2. The spacecraft pure magnetic control method for solar orbit safety control based on a magnetic torque generator according to claim 1, characterized in that, The formulas for calculating the rotational axis plane normal vector and the rotational unit vector from the solar vector in this system to the solar vector in the spacecraft's system, as mentioned in step S1, are as follows: in, The normal vector of the plane of rotation. This represents the solar vector in this system. This represents the solar vector within the spacecraft's intrinsic system. Represents vector to vector The unit vector of rotation, This represents the vector cross product operation.
3. The spacecraft pure magnetic control method for solar orbit safety control based on a magnetic torque generator according to claim 1, characterized in that, Step S2 includes: Step S2.1: Normalize the magnetic field vector: ; in, This represents the magnetic field of the spacecraft's intrinsic system as measured by the magnetometer. Step S2.2: Construct auxiliary vectors ,like ,So ,otherwise , Represents vector The first component; Step S2.3: Through , Calculate orthogonal vectors , .
4. The spacecraft pure magnetic control method for solar orbit safety control based on a magnetic torque generator according to claim 3, characterized in that, Step S3 includes: Step S3.1: The spacecraft rotates the inertial array. Calculate the projection vector , , ; Step S3.2: Calculate the optimal rotation axis vector : like , ,otherwise .
5. The spacecraft pure magnetic control method for solar orbit safety control based on a magnetic torque generator according to claim 2, characterized in that, Step S4 includes: Step S4.1: Calculate the vector , The angle between and the change per beat : in, For vectors , The angle between them is the value of the previous beat, with an initial value of 0; Step S4.2: Calculate the vector Spacecraft inertial angular velocity The angle between : Step S4.3: Through 、 The numerical range of the control parameters can be dynamically set. , , ,when When the damping control weight is small, reduce the damping control weight. Increase the damping control weight when the value is large; Step S4.4: Calculate the magnetic control parameters for solar safety. : in, This indicates the magnetic control quantity for sun orientation. This indicates the damping control quantity.
6. A spacecraft pure magnetic control system for solar orbit safety based on a magnetic torque generator, characterized in that, The control method described in any one of claims 1-5 includes a vector calculation module, an optimal rotating shaft solution module, a control parameter adjustment module, and a magnetic control quantity output module connected in sequence by signals.
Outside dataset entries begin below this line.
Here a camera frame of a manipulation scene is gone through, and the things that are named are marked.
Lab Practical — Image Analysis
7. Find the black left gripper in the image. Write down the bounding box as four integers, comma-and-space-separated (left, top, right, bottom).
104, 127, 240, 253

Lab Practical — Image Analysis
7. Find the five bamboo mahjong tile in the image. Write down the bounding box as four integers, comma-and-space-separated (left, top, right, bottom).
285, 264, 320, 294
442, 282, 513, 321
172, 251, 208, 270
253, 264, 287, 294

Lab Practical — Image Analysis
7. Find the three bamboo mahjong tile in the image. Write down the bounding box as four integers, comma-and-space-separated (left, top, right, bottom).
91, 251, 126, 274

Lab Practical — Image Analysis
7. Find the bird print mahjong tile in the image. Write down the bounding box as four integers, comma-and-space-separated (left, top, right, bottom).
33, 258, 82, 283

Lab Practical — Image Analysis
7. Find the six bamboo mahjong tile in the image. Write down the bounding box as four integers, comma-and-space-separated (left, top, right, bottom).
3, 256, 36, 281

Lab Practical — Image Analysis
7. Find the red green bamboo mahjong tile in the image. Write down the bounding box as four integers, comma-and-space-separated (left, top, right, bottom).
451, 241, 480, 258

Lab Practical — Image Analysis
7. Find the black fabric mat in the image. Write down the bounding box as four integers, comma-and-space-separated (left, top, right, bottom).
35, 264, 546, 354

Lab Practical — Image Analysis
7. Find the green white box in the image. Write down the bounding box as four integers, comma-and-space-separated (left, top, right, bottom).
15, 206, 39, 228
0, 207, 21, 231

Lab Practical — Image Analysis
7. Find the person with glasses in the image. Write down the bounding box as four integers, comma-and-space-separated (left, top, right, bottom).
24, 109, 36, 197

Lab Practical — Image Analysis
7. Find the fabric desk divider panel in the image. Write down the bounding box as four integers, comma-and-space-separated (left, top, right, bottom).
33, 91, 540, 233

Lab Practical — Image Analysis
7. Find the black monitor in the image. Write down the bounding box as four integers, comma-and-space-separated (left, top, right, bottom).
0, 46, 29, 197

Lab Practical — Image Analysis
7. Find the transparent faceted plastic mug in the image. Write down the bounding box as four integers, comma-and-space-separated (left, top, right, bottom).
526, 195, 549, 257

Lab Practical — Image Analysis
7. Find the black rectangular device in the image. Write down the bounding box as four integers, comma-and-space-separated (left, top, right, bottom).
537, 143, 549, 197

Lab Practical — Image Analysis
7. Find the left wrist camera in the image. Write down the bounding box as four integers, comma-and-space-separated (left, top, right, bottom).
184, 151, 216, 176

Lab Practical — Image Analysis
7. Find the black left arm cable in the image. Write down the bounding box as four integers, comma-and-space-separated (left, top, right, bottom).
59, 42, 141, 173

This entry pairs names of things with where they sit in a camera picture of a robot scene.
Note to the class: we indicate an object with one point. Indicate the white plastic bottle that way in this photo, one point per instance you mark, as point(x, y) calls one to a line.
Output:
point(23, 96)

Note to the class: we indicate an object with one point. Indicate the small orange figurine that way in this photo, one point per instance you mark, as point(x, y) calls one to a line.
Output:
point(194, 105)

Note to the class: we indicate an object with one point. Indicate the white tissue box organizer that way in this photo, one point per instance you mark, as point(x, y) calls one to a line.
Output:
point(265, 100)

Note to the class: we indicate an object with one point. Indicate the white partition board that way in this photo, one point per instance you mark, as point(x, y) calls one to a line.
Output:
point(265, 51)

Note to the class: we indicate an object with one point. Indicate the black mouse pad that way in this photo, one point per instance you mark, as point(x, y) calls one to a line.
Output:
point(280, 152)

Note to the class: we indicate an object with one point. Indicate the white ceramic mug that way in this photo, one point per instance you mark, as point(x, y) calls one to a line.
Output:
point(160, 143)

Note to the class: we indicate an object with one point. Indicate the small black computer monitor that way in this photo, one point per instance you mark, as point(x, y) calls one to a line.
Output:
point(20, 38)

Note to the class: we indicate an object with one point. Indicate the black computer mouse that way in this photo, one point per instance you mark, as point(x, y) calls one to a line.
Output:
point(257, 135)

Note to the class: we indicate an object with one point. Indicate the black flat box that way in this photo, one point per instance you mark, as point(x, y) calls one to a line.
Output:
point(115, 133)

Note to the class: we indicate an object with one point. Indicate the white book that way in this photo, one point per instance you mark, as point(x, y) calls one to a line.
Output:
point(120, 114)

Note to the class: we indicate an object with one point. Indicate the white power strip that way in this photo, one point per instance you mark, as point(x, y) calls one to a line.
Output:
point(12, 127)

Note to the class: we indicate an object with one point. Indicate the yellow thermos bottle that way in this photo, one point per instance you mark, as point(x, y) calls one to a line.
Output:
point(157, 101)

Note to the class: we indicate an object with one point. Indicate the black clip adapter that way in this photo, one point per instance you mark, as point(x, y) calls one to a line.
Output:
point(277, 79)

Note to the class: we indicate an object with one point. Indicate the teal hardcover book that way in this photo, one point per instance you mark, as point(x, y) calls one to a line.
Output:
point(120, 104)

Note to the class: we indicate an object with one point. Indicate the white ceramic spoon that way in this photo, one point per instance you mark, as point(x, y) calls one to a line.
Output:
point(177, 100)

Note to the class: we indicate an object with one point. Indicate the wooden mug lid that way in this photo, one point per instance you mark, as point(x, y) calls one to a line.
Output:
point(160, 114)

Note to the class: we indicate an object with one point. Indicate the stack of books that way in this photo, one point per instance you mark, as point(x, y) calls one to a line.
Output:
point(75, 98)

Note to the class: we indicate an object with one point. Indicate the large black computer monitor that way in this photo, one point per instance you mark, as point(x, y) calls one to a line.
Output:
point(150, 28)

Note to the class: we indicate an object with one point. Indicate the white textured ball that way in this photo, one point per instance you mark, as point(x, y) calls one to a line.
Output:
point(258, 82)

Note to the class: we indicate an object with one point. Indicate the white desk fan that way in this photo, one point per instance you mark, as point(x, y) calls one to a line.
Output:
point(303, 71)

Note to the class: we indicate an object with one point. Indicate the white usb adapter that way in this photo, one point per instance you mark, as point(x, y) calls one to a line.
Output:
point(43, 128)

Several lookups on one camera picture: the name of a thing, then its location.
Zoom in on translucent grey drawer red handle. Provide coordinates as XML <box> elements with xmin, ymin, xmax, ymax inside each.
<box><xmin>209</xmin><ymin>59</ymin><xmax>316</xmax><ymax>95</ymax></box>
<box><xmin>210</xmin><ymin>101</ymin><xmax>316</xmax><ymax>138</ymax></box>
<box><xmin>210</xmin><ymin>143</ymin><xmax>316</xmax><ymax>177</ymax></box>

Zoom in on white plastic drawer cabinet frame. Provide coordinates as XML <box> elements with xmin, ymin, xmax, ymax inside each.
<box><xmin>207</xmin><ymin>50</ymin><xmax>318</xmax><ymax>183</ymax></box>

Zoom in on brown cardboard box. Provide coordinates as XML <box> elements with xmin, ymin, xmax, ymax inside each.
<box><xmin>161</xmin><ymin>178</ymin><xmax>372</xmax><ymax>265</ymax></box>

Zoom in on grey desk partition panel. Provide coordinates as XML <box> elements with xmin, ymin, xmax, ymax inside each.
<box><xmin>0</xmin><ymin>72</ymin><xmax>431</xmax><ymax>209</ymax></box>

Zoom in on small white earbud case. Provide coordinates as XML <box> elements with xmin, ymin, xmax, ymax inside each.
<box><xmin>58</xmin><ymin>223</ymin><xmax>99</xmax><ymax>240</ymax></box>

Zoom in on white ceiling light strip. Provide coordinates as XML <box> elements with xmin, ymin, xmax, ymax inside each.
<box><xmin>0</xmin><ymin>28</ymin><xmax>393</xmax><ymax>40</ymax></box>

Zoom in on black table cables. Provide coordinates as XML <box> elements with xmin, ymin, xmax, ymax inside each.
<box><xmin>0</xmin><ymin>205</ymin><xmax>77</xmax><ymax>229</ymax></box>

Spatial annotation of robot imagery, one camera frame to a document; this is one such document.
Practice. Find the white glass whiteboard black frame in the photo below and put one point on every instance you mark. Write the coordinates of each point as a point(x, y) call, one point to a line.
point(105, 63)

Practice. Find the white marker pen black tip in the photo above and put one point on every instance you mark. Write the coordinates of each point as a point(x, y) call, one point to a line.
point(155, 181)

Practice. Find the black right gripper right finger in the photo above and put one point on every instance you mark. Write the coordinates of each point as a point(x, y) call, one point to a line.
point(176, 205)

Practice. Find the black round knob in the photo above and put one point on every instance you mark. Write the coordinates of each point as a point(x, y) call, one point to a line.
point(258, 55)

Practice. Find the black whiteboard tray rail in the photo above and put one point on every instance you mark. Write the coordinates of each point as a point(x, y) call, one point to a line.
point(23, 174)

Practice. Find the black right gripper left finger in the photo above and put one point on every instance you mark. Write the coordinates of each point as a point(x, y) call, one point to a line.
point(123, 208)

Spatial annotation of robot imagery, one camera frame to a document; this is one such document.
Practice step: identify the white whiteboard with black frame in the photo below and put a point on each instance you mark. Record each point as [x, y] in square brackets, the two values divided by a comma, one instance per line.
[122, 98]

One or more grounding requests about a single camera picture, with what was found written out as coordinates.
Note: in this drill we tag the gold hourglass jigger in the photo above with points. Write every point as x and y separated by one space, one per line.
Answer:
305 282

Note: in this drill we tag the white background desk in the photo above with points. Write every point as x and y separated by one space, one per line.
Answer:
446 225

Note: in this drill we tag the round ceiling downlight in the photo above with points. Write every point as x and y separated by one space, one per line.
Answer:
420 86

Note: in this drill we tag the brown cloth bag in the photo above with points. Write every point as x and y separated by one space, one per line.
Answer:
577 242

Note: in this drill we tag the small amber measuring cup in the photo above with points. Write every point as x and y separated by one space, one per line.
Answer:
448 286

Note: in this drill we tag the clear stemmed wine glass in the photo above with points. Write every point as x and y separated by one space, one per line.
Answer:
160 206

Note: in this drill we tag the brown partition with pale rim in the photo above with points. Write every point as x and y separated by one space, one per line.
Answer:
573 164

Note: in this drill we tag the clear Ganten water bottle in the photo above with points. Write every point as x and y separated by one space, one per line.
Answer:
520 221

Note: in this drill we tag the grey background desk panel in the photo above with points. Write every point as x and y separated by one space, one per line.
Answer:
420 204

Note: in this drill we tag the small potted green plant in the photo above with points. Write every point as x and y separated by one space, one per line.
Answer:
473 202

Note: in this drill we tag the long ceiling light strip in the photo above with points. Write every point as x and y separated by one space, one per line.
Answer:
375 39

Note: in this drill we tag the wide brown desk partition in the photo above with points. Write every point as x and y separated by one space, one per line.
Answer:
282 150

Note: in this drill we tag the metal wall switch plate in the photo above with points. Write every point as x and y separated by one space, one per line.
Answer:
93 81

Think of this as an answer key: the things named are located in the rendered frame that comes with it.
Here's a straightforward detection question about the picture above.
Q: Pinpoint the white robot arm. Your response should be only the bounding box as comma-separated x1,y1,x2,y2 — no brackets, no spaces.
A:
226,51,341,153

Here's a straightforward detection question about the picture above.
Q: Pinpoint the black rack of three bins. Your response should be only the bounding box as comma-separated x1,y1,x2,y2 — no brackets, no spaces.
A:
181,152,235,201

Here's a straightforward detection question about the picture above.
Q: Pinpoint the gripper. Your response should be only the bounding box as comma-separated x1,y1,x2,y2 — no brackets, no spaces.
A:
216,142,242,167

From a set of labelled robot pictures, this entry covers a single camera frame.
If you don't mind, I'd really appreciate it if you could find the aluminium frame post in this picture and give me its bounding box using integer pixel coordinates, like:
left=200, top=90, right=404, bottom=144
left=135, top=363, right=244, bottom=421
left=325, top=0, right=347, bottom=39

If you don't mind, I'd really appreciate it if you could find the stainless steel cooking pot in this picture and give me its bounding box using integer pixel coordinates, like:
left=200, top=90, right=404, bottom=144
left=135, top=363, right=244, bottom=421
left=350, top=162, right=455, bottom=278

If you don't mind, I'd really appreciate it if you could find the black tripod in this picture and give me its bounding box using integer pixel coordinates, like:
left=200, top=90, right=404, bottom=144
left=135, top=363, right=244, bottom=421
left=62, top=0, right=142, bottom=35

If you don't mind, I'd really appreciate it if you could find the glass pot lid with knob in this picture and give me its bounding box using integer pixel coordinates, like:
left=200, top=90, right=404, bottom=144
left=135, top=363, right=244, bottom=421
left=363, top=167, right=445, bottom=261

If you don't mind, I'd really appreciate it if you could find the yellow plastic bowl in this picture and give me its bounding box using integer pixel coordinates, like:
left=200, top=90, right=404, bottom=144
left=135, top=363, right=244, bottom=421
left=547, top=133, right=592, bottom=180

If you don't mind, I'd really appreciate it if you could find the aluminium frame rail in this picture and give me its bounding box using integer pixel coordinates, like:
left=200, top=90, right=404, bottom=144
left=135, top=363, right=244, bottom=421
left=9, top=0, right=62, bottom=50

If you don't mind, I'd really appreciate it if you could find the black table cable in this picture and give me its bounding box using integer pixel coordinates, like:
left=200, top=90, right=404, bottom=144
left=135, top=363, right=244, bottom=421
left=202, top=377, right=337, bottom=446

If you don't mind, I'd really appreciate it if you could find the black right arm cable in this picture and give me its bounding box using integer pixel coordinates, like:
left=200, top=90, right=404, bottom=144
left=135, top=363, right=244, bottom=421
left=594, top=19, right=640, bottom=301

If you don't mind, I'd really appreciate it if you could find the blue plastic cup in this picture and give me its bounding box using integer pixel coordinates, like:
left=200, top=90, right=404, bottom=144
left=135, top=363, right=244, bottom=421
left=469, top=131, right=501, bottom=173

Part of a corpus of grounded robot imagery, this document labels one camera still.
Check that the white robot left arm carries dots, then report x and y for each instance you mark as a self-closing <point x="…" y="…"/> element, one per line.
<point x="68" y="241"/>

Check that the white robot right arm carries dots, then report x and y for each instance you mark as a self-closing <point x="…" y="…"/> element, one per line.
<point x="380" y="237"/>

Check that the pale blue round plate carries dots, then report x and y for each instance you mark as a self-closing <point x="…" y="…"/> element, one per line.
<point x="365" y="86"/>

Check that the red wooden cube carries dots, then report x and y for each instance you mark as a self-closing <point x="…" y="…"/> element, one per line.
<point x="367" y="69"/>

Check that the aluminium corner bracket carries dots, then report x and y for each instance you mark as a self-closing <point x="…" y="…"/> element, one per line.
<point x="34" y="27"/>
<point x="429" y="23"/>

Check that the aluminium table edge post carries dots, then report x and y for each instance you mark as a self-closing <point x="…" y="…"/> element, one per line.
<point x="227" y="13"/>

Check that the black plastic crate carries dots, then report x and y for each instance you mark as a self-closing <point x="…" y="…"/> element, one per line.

The vector calculation module is used to collect the solar vector, solar vector, and magnetic field vector of the spacecraft's own system, and to calculate the normal vector of the rotation axis plane and two unit orthogonal vectors in the normal plane of the magnetic field of the own system; The optimal rotation axis solving module is used to calculate the optimal rotation axis vector for attitude control based on the rotation axis plane normal vector and the unit orthogonal vector, in conjunction with the spacecraft rotation inertia matrix. The control parameter adjustment module is used to collect the inertial angular velocity of the spacecraft body and dynamically adjust the control parameters according to the geometric angle between the optimal rotation axis vector and the inertial angular velocity. The magnetic control output module is used to calculate the magnetic control sun orientation control quantity and the damping control quantity according to the adjusted control parameters, and after superposition, obtain the magnetic control sun orientation safety control quantity and convert it into a magnetic moment output to the magnetic torque device.
7. The spacecraft pure magnetic control system for solar orbit based on a magnetic torque generator according to claim 6, characterized in that, The vector calculation module includes a magnetic field normalization submodule and a vector operation submodule; The magnetic field normalization submodule is connected to the magnetometer signal and is used to normalize the magnetic field vector of the system measured by the magnetometer. The vector operation submodule has built-in cross product and dot product operation logic, which is used to calculate the normal vector of the plane of rotation and the unit orthogonal vector.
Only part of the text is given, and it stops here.